## TASK OBJECTIVE:
Once the line holding "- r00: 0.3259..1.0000" is found in the listing below, write it out and each later line exactly, up to and including the one holding "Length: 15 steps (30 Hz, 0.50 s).".

## RECORDED INFORMATION:
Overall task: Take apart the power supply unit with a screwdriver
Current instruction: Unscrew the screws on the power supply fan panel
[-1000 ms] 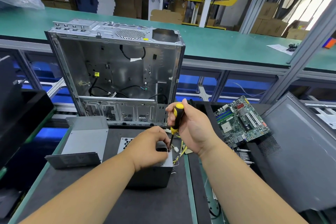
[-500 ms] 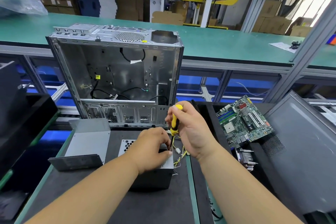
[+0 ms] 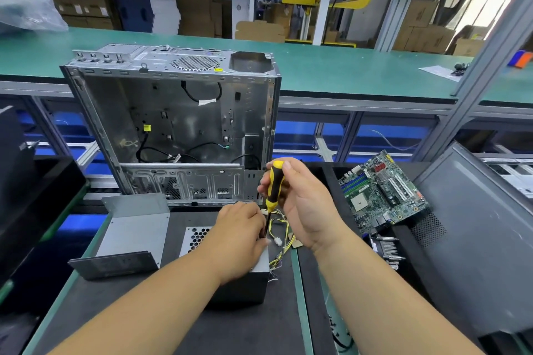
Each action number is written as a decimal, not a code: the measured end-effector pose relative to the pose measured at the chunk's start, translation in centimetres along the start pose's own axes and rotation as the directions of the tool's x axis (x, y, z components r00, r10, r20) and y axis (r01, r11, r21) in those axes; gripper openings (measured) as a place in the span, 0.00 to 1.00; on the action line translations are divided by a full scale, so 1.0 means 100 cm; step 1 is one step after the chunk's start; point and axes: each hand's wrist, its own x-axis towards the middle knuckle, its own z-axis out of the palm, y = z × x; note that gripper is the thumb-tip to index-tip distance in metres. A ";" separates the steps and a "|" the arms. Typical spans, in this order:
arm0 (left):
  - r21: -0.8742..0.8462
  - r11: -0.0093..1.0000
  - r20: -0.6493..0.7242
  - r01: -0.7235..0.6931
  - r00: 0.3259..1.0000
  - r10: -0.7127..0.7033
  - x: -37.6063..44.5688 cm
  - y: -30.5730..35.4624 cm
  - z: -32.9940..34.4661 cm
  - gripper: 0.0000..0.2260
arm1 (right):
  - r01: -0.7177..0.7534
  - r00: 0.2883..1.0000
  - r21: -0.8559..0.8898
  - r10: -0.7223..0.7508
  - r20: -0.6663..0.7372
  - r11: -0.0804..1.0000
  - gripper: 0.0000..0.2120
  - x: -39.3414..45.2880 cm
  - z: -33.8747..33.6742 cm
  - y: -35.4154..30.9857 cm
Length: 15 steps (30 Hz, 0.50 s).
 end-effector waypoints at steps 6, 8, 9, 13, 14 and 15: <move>-0.296 0.944 0.054 0.147 0.989 -0.137 0.011 0.015 -0.014 0.05 | 0.150 0.989 0.280 -0.145 -0.038 0.948 0.15 0.002 -0.022 -0.026; -0.396 0.897 0.088 0.195 0.981 -0.174 0.018 0.026 -0.013 0.05 | 0.195 0.981 0.343 -0.185 -0.062 0.919 0.15 0.000 -0.037 -0.036; -0.445 0.871 0.092 0.209 0.978 -0.188 0.021 0.032 -0.011 0.05 | 0.209 0.978 0.354 -0.195 -0.077 0.911 0.16 -0.002 -0.045 -0.041; -0.580 0.789 0.152 0.202 0.979 -0.139 0.035 0.071 0.004 0.08 | 0.218 0.973 0.324 -0.178 -0.150 0.921 0.21 -0.014 -0.082 -0.050; -0.585 0.787 0.175 0.197 0.978 -0.115 0.038 0.082 0.011 0.08 | 0.221 0.970 0.309 -0.176 -0.168 0.925 0.21 -0.018 -0.091 -0.050; -0.585 0.786 0.196 0.199 0.975 -0.101 0.039 0.091 0.019 0.08 | 0.227 0.967 0.291 -0.178 -0.184 0.930 0.19 -0.022 -0.099 -0.050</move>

## EXERCISE RESULT:
  - r00: 0.3259..1.0000
  - r10: -0.7127..0.7033
  - x: -37.6063..44.5688 cm
  - y: -30.5730..35.4624 cm
  - z: -32.9940..34.4661 cm
  - gripper: 0.0000..0.2260
arm1 (right):
  - r01: -0.7177..0.7534
  - r00: 0.2883..1.0000
  - r21: -0.8559..0.8898
  - r10: -0.7223..0.7508
  - r20: -0.6663..0.7372
  - r11: -0.0804..1.0000
  - gripper: 0.0000..0.2120
  - x: -39.3414..45.2880 cm
  - z: -33.8747..33.6742 cm
  - y: -35.4154..30.9857 cm
Length: 15 steps (30 Hz, 0.50 s).

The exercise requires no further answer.